Sunday, September 14, 2008

Tell People You are for McCain

Hear me out. I think the polling is wrong and that we may be in a little trouble. If you heard this story on NPR you're probably agreeing with me. In the story they took a group of undecided voters, talked over the issues and then had a vote. At the end, regardless of testified affiliation, all the white people voted for McCain. This apparently has a name: "The Bradley Effect" over an African American candidate who lost a California election after leading in the polls - due to race issues.

In this case the polls are closer than that to begin with. I'm a little scared. I really think we could use a Democratic administration to re-calibrate and move out some of the staffers. McCain in all likelihood wouldn't exactly be another four years of George W. Bush, but he wouldn't have the motivation to clean house as thoughtfully as Obama. And the house, well, it's dirty.
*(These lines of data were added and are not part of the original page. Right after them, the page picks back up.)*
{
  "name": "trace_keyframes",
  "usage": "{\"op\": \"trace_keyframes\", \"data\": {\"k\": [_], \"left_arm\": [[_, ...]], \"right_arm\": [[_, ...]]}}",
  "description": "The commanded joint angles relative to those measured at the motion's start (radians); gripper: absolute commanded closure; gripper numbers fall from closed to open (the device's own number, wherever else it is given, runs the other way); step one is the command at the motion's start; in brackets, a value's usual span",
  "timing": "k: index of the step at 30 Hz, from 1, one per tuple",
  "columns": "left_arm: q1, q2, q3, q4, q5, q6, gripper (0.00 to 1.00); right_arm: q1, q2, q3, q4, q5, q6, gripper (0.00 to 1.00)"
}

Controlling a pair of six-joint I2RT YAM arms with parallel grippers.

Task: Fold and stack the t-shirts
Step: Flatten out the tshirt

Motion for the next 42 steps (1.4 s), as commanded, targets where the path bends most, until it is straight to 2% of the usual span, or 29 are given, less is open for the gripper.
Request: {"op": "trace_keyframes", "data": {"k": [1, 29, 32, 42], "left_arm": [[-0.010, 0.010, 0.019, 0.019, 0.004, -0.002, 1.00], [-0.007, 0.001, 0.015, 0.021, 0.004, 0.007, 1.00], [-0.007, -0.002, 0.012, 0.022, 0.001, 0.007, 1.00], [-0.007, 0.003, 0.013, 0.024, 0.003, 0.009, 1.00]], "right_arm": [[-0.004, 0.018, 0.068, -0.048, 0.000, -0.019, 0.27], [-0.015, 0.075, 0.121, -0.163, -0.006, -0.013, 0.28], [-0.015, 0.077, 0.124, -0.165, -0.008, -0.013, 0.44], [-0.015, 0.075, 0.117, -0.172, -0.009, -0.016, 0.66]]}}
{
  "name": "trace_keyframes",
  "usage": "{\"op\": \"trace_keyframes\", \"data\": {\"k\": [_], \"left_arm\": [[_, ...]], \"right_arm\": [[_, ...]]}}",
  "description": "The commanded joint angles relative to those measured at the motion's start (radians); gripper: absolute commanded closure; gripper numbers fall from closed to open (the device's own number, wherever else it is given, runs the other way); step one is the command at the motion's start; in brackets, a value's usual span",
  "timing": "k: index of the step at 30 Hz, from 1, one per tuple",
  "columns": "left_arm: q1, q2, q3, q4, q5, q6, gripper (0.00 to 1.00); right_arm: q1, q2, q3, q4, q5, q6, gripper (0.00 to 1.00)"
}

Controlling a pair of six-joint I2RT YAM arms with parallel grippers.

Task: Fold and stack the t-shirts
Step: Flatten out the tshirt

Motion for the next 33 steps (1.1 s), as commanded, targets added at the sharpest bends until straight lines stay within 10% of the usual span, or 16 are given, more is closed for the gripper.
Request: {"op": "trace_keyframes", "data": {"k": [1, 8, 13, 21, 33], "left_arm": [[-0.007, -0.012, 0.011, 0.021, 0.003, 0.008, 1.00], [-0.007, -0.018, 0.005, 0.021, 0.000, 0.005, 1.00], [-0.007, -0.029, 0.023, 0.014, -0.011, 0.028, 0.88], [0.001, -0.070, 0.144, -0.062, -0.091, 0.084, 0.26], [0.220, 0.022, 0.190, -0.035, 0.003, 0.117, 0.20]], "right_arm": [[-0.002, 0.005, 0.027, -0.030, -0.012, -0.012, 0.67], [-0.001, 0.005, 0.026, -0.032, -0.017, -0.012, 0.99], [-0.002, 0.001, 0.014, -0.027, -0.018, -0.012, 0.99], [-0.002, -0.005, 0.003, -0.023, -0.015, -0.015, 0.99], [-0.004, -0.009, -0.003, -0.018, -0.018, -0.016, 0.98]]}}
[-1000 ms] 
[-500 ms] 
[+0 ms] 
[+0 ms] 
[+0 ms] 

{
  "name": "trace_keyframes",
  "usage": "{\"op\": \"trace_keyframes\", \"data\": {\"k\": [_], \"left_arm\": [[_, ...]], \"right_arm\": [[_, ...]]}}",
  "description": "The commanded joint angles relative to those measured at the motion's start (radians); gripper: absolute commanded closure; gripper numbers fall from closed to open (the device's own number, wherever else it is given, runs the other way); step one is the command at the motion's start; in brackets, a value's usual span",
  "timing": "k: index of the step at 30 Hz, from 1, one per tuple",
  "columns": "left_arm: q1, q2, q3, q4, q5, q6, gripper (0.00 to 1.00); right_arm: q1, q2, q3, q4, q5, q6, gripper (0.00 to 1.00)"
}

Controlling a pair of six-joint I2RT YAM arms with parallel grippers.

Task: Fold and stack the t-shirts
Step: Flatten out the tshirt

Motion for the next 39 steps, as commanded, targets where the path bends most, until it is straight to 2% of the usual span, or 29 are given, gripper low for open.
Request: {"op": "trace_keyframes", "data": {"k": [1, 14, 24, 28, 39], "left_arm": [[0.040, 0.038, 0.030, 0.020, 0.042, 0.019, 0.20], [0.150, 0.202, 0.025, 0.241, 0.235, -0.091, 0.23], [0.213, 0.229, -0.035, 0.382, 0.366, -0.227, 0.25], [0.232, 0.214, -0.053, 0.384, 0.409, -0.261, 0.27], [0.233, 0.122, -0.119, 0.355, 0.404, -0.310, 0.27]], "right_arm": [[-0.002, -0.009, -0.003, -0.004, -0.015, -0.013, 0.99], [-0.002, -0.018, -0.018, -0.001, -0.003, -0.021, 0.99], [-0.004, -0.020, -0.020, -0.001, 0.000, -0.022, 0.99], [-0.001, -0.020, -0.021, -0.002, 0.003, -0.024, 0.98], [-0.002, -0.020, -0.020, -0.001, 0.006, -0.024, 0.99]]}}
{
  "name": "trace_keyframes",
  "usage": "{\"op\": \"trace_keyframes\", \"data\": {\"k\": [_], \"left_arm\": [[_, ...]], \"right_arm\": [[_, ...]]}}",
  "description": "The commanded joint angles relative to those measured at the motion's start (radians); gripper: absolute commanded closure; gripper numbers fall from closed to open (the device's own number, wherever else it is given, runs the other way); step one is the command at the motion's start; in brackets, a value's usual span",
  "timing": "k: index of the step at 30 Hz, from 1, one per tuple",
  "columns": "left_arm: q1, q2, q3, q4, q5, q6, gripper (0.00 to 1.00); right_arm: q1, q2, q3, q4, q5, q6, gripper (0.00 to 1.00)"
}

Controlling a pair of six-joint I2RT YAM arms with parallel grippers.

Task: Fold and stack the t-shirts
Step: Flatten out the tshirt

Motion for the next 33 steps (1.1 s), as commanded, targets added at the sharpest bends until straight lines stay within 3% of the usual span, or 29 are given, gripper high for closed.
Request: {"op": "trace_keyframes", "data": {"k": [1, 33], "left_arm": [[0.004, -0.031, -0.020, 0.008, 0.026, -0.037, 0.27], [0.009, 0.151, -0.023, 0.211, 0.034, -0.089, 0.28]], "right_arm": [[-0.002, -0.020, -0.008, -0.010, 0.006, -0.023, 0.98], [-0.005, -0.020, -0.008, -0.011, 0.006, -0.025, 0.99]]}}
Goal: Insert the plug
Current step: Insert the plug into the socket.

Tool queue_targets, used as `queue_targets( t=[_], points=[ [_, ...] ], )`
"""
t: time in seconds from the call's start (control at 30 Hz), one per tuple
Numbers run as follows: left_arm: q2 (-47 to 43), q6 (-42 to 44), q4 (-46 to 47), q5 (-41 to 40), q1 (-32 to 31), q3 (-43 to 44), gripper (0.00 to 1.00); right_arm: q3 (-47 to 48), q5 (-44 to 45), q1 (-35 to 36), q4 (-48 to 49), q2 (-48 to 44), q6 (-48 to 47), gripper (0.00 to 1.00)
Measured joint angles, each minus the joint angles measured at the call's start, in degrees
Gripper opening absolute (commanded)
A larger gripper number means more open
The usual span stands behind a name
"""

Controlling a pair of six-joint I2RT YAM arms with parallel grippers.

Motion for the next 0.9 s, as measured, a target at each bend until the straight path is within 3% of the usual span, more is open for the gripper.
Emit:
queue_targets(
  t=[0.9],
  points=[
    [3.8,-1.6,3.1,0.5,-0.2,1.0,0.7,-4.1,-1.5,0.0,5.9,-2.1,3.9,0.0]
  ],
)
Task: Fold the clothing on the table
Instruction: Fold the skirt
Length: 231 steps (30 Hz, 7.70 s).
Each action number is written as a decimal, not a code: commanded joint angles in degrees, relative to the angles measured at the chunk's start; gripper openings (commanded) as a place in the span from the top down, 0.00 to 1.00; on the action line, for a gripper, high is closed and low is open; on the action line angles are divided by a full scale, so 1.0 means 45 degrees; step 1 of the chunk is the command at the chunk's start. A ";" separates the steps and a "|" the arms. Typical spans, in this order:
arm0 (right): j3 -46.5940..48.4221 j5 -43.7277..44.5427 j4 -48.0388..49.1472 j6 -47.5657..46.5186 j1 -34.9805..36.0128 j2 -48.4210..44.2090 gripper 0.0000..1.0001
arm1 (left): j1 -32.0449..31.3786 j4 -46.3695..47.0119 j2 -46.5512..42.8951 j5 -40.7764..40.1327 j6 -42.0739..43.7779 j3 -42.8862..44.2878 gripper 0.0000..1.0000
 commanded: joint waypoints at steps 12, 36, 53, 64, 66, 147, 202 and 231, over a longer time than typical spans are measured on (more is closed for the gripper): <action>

Interestingly I heard a piece on This Week that was a little encouraging about the McCain scenario. Basically their take was that the Congress will almost certainly tip more Democratic, so even if McCain wins there probably won't be a McCain Economic plan or a McCain Foreign Policy or a McCain Social Security Revamp, or a McCain Health Plan because Congress likely wouldn't pass any of it. We'd be back to the gridlock of the 80's. In some ways, gridlock is nice.

But as nice as that silver lining is, it wouldn't protect us from poor Supreme Court choices, undo eight years of nefarious executive orders and partisan personnel decisions and just generally change the culture of the Federal Government we need so badly. America really needs an Obama win.

Which brings me back to the point: tell people you are voting for McCain. If you really have nads, tell them you are voting for McCain because you don't think the country is ready for a Black President. We need the McCain people to relax and the Obama people to really step it up. With everything so close the danger doesn't appear as imminent as it could be due to the Bradley Effect. They need to be more motivated. If the polls skew Republican, and common public discourse becomes about race then maybe the last few weeks of the contest can get the real injection of energy it needs.

Do you remember Bush vs. Dukakis? SNL did a debate spoof from that election and at one point after Dana Carvey as Bush answered yet another questions with "Stay the course, a thousand points of light, stay the course" Jon Lovitz as Dukakis turned to the camera in an aside and said "I can't believe I'm losing to this guy." I can't help but think that if things continue as they are, at the end of the last debate, Obama will turn to the camera and say the same thing. To many of us losing to McCain is frankly unbelieveable. But if the Democrats don't step it up that's exactly what's going to happen.

Do your part. Make them work harder to win.